Обсуждение: statistics process shutting down

Поиск
Список
Период
Сортировка

statistics process shutting down

От
"Merlin Moncure"
Дата:
During load testing, I'm getting the following error:

FATAL:  could not read from statistics collector pipe: No error
LOG:  statistics collector process (PID 1108) was terminated by signal 1

After which the statistics collector restarts.  I have statement level
and block level stats turned on.  The server still hums along happily
but after the restart both pg_stat_database and pg_stat_activity lie
about how many backends are connected.

Merlin

Re: statistics process shutting down

От
Tom Lane
Дата:
"Merlin Moncure" <merlin.moncure@rcsonline.com> writes:
> During load testing, I'm getting the following error:
> FATAL:  could not read from statistics collector pipe: No error
> LOG:  statistics collector process (PID 1108) was terminated by signal 1

Evidently coming from here:

        len = piperead(readPipe, ((char *) &msg) + nread,
                       targetlen - nread);
        if (len < 0)
        {
            if (errno == EINTR)
                continue;
            ereport(ERROR,
                    (errcode_for_socket_access(),
                     errmsg("could not read from statistics collector pipe: %m")));
        }

So why is piperead() failing, and why doesn't it set errno to something
useful?

            regards, tom lane

Re: statistics process shutting down

От
"Merlin Moncure"
Дата:
> Evidently coming from here:
>
>         len = piperead(readPipe, ((char *) &msg) + nread,
>                        targetlen - nread);
>         if (len < 0)
>         {
>             if (errno == EINTR)
>                 continue;
>             ereport(ERROR,
>                     (errcode_for_socket_access(),
>                      errmsg("could not read from statistics collector
> pipe: %m")));
>         }
>
> So why is piperead() failing, and why doesn't it set errno to
something
> useful?

Well, the win32 piperead() is really just a call to recv() (vs unix
read()).  Here is the win32 implemenation:
int
piperead(int s, char *buf, int len)
{
    int            ret = recv(s, buf, len, 0);

    if (ret < 0 && WSAGetLastError() == WSAECONNRESET)
        /* EOF on the pipe! (win32 socket based implementation)
*/
        ret = 0;
    return ret;
}

I think the key to this puzzle is the return code from
WSAGetLastError().  Also, the WSA call *might* be masking the value of
errno.  I did a quick search and came up with this:
http://archives.postgresql.org/pgsql-patches/2001-10/msg00160.php

I think maybe errno needs to get set to WSAGetLastError().  In pipe.c:

if (ret < 0)
{
   int  wsa_errno;
   wsa_errno = WSAGetLastError();

   if (WSAECONNRESET == wsa_errno)
   {   /* EOF on the pipe! (win32 socket based implementation) */
      ret = 0;
   }
   else
   {
      errno = wsa_errno;  /* this *might* be ok */
   }
}

return ret;

Maybe Magnus might comment here.  This doesn't explain why the read call
is failing but I'm pretty sure the error code is not being properly
returned.

Merlin

Re: statistics process shutting down

От
Tom Lane
Дата:
"Merlin Moncure" <merlin.moncure@rcsonline.com> writes:
> if (ret < 0)
> {
>    int  wsa_errno;
>    wsa_errno = WSAGetLastError();

>    if (WSAECONNRESET == wsa_errno)
>    {   /* EOF on the pipe! (win32 socket based implementation) */
>       ret = 0;
>    }
>    else
>    {
>       errno = wsa_errno;  /* this *might* be ok */
>    }
> }

> Maybe Magnus might comment here.  This doesn't explain why the read call
> is failing but I'm pretty sure the error code is not being properly
> returned.

I recall a lot of angst about whether the encoding of WSAGetLastError()
is compatible with errno values, but I forget what the conclusion was.
Can we just assign to errno like that, or do we need a mapping function?

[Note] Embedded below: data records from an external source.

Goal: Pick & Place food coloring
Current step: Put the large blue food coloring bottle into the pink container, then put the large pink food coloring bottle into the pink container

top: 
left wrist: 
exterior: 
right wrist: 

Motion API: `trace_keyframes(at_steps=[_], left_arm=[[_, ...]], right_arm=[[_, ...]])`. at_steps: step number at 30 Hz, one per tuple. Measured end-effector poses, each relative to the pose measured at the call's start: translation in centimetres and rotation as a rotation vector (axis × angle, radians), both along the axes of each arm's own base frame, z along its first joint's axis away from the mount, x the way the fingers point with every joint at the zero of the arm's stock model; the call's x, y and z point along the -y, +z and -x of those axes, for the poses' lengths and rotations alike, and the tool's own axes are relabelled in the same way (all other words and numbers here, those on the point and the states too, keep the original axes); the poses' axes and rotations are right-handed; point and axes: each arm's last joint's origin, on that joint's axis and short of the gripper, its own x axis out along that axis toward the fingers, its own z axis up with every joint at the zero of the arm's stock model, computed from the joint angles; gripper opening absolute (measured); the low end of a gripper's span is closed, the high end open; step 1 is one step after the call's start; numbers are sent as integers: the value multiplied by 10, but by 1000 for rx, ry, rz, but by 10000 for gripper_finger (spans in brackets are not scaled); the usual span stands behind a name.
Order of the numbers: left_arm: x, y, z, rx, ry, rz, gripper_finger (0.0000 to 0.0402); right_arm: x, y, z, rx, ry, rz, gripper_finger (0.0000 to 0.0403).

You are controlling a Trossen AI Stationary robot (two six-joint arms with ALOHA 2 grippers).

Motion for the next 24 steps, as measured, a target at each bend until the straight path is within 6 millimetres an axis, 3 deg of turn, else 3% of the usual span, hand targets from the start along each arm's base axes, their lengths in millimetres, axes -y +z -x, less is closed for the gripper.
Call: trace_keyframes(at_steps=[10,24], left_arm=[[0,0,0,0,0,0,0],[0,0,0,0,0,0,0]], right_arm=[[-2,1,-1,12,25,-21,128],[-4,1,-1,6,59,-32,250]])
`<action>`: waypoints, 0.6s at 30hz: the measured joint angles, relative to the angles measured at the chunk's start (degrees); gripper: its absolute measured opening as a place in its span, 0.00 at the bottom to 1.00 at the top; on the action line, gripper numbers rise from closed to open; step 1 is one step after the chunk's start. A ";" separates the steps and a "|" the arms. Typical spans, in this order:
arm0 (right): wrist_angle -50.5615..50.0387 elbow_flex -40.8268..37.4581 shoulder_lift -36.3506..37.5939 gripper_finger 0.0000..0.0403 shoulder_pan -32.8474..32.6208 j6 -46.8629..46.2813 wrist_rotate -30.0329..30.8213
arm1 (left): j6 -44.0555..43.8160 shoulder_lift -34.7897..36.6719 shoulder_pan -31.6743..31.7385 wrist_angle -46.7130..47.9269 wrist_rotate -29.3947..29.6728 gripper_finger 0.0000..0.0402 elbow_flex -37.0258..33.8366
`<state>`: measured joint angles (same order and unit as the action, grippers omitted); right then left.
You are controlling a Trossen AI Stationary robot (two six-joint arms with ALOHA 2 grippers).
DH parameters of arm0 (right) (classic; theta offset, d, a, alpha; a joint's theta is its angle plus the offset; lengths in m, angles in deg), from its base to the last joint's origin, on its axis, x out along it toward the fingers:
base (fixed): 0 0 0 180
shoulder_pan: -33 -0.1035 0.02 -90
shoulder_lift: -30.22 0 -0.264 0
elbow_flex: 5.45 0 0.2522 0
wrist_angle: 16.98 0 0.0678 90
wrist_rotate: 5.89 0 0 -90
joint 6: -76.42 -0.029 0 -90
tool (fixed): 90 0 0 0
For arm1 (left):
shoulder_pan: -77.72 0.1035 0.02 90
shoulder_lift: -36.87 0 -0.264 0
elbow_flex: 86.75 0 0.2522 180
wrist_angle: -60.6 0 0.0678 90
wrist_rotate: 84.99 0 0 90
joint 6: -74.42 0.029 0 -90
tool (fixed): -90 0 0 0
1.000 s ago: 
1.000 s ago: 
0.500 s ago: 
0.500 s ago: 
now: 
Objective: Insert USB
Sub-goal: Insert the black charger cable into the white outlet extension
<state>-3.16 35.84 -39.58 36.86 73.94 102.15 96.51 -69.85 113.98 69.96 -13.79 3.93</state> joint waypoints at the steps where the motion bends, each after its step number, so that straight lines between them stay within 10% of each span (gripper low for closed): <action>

            regards, tom lane

Re: statistics process shutting down

От
"Merlin Moncure"
Дата:
> > Maybe Magnus might comment here.  This doesn't explain why the read
call
> > is failing but I'm pretty sure the error code is not being properly
> > returned.
>
> I recall a lot of angst about whether the encoding of
WSAGetLastError()
> is compatible with errno values, but I forget what the conclusion was.
> Can we just assign to errno like that, or do we need a mapping
function?

Ah.  My bad.
/backend/prot/win32/socket.c

static void
TranslateSocketError(void) etc.  This puts the value in errno like it is
suppoed to be.  MS recv() does not (I checked) so this is definately a
bug in pipe.c, since it is reasonable for the caller to expect errno to
be set to something.

Also, recv() and read() return completely different error codes :-).  So
any caller has to be careful not to make assumptions about errno.

Merlin

Re: statistics process shutting down

От
"Merlin Moncure"
Дата:
Whoop! I missed something here.

In src/include/port/win32.h, recv is #defined to pgwin32_recv(s, buf,
len, flags).  This version of the function appears to do all the errno
mapping, etc.  So pipe.c is correct, or at least I have no answer as to
why the error code is not showing up in my log :(.

Merlin


Re: statistics process shutting down

От
Tom Lane
Дата:
"Merlin Moncure" <merlin.moncure@rcsonline.com> writes:
> Ah.  My bad.
> /backend/port/win32/socket.c

> static void
> TranslateSocketError(void) etc.  This puts the value in errno like it is
> suppoed to be.

Hmm.  I am strongly tempted to remove src/port/pipe.c and put it into
src/backend/port/win32/socket.c, so it can share this function.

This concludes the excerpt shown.